La ricerca della libertà per le donne di tutte le culture indubbiamente deve partire da basi solide quali l’accesso al lavoro, all’istruzione, il poter conciliare gli impegni fuori e dentro casa, il contrasto alle violenze e molestie, il superamento dei gap salariali, ma si deve confrontare anche con culture, usanze e pratiche religiose profonde che spesso vincolano le scelte e pongono notevoli ostacoli anche a questi diritti.

Allora è il dialogo, la disponibilità al confronto tra culture e realtà differenti, il riconoscere cosa accomuna nel contrasto, cosa caratterizza l’alterità,  cosa appartiene ad ognuna,  ad ogni donna per  trovare le energie per poter esprimere liberamente se stessa e per poter essere utile alla propria comunità, alla comunità che le ospita ed a quella delle donne con cui condividere la lotta per la tutela ed il conseguimento di questi diritti.

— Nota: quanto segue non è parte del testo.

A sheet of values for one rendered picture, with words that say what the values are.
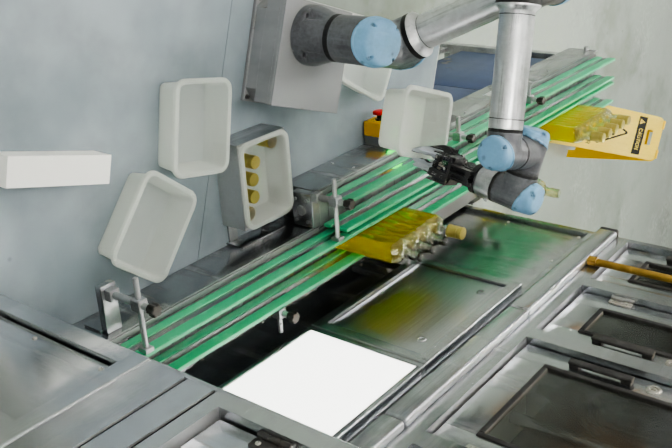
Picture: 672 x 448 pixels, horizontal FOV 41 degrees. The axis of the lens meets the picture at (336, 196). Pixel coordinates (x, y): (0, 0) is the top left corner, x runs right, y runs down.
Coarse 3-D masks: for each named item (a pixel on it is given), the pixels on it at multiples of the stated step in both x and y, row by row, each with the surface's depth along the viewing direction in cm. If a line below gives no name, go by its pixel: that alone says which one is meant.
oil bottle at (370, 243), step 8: (368, 232) 238; (376, 232) 238; (352, 240) 238; (360, 240) 236; (368, 240) 235; (376, 240) 233; (384, 240) 233; (392, 240) 232; (400, 240) 232; (344, 248) 241; (352, 248) 239; (360, 248) 237; (368, 248) 235; (376, 248) 234; (384, 248) 232; (392, 248) 230; (400, 248) 230; (368, 256) 237; (376, 256) 235; (384, 256) 233; (392, 256) 231; (400, 256) 231
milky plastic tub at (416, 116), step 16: (400, 96) 216; (416, 96) 231; (432, 96) 230; (448, 96) 230; (384, 112) 220; (400, 112) 216; (416, 112) 232; (432, 112) 234; (448, 112) 231; (384, 128) 219; (400, 128) 215; (416, 128) 233; (432, 128) 234; (448, 128) 232; (384, 144) 219; (400, 144) 215; (416, 144) 234; (432, 144) 234
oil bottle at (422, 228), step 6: (390, 216) 248; (396, 216) 248; (384, 222) 245; (390, 222) 244; (396, 222) 244; (402, 222) 243; (408, 222) 243; (414, 222) 243; (420, 222) 243; (408, 228) 240; (414, 228) 239; (420, 228) 239; (426, 228) 240; (420, 234) 238; (426, 234) 239; (426, 240) 239
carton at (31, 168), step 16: (0, 160) 170; (16, 160) 170; (32, 160) 172; (48, 160) 175; (64, 160) 178; (80, 160) 181; (96, 160) 184; (0, 176) 170; (16, 176) 170; (32, 176) 173; (48, 176) 176; (64, 176) 179; (80, 176) 182; (96, 176) 185
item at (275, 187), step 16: (256, 144) 228; (288, 144) 226; (240, 160) 214; (272, 160) 230; (288, 160) 228; (240, 176) 216; (272, 176) 232; (288, 176) 229; (272, 192) 234; (288, 192) 231; (256, 208) 231; (272, 208) 231; (288, 208) 231; (256, 224) 223

Le sindacaliste presenti hanno poi segnalato il ruolo importante del sindacato in questi processi e la necessità di  creare luoghi e momenti di confronto su questi temi tra donne e uomini di diverse culture e religioni.  Il dialogo e il confronto su questi temi  anche nei luoghi di lavoro e sul territorio può diventare lo stimolo per dare impulso a nuove forme ed energie per rivendicare diritti e avviare nuove forme di aggregazioni sociali per difenderli.  Affrontare questi problemi in solitudine non aiuta. Perché, come ci ha ricordato Gaber, nel video trasmesso alla fine del dibattito, “la libertà non è star sopra un albero.. libertà è partecipazione”.